A set of records appears below. Print them all, word for word.

==================================================

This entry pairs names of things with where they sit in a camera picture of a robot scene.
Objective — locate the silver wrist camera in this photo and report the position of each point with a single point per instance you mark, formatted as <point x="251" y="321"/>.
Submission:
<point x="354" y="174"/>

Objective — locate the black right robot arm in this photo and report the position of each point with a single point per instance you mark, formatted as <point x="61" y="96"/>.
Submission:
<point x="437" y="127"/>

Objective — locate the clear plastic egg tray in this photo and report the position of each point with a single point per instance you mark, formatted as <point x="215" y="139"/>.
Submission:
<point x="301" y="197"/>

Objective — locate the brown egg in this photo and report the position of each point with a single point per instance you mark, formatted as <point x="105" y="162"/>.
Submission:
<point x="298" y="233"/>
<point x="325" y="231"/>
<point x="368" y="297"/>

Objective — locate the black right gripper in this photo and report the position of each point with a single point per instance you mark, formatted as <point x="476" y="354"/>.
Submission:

==================================================

- Output for this task:
This entry pairs names of things with where they sit in a camera picture of a robot scene.
Objective — locate the silver wrist camera in this photo and report the position of each point with a single point per instance you mark, formatted as <point x="251" y="321"/>.
Submission:
<point x="354" y="174"/>

Objective — locate the black right robot arm in this photo and report the position of each point with a single point per instance you mark, formatted as <point x="61" y="96"/>.
Submission:
<point x="437" y="127"/>

Objective — locate the clear plastic egg tray in this photo and report the position of each point with a single point per instance you mark, formatted as <point x="215" y="139"/>.
Submission:
<point x="301" y="197"/>

Objective — locate the brown egg in this photo and report the position of each point with a single point per instance you mark, formatted as <point x="105" y="162"/>.
Submission:
<point x="298" y="233"/>
<point x="325" y="231"/>
<point x="368" y="297"/>

Objective — locate the black right gripper in this photo and report the position of each point with a single point per instance you mark, formatted as <point x="476" y="354"/>.
Submission:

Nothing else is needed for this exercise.